:: Directions ::
Excluding pictures, what does the listing below contain from the line with "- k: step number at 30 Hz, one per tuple" up to and including the line with "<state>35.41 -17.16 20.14", word for word?

:: Data ::
------------------------

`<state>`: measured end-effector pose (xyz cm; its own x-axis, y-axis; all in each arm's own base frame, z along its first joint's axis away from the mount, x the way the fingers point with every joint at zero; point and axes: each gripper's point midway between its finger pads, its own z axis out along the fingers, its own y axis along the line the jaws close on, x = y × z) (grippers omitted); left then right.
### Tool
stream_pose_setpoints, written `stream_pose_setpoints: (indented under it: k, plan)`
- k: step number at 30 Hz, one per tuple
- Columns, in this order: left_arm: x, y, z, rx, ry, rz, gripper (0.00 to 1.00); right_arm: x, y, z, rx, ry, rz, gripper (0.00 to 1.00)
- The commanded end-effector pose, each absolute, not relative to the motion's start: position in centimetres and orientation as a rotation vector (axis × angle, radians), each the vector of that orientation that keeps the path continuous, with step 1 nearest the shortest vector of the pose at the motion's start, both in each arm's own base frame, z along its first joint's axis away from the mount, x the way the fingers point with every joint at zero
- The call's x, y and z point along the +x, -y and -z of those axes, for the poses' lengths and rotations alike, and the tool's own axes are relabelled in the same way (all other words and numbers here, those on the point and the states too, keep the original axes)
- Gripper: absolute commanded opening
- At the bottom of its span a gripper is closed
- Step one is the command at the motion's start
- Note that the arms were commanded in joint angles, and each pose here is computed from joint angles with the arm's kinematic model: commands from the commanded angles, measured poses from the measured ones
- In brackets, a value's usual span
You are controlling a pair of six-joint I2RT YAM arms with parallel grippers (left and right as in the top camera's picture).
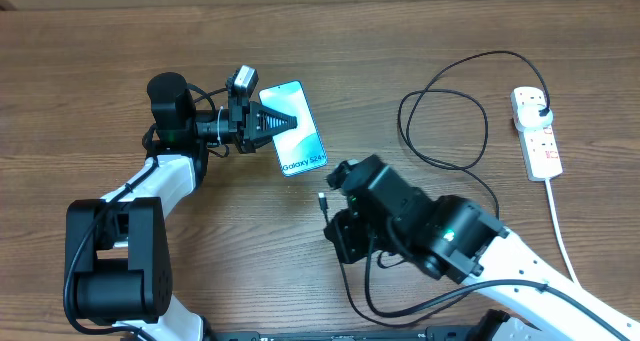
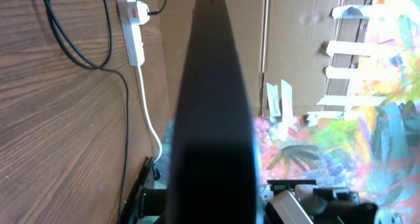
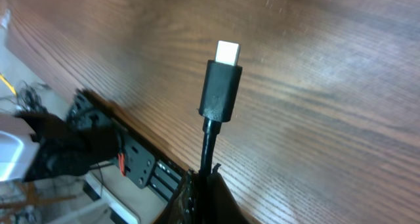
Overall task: Plug charger to phone and switch on socket
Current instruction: 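Grasp the USB-C cable end and bring it toward the phone, then align the USB-C plug under the phone's bottom port with right gripper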
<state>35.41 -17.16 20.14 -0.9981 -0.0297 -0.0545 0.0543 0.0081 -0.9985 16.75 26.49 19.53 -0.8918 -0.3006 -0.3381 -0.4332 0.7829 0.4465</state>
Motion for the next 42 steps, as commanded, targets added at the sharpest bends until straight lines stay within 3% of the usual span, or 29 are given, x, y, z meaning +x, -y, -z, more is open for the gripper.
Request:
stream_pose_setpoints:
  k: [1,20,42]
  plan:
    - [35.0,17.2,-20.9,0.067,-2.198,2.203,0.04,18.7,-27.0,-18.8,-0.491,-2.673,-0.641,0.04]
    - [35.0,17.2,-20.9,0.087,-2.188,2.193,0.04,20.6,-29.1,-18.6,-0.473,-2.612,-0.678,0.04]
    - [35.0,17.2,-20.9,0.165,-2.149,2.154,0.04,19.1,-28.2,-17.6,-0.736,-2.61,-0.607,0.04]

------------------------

:: Solved problem ::
- k: step number at 30 Hz, one per tuple
- Columns, in this order: left_arm: x, y, z, rx, ry, rz, gripper (0.00 to 1.00); right_arm: x, y, z, rx, ry, rz, gripper (0.00 to 1.00)
- The commanded end-effector pose, each absolute, not relative to the motion's start: position in centimetres and orientation as a rotation vector (axis × angle, radians), each the vector of that orientation that keeps the path continuous, with step 1 nearest the shortest vector of the pose at the motion's start, both in each arm's own base frame, z along its first joint's axis away from the mount, x the way the fingers point with every joint at zero
- The call's x, y and z point along the +x, -y and -z of those axes, for the poses' lengths and rotations alike, and the tool's own axes are relabelled in the same way (all other words and numbers here, those on the point and the states too, keep the original axes)
- Gripper: absolute commanded opening
- At the bottom of its span a gripper is closed
- Step one is the command at the motion's start
- Note that the arms were commanded in joint angles, and each pose here is computed from joint angles with the arm's kinematic model: commands from the commanded angles, measured poses from the measured ones
- In brackets, a value's usual span
You are controlling a pair of six-joint I2RT YAM arms with parallel grippers (left and right as in the top camera's picture).
Overall task: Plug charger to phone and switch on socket
Current instruction: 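Grasp the USB-C cable end and bring it toward the phone, then align the USB-C plug under the phone's bottom port with right gripper
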<state>35.41 -17.16 20.14 -0.9981 -0.0297 -0.0545 0.0543 0.0081 -0.9985 16.75 26.49 19.53 -0.8918 -0.3006 -0.3381 -0.4332 0.7829 0.4465</state>

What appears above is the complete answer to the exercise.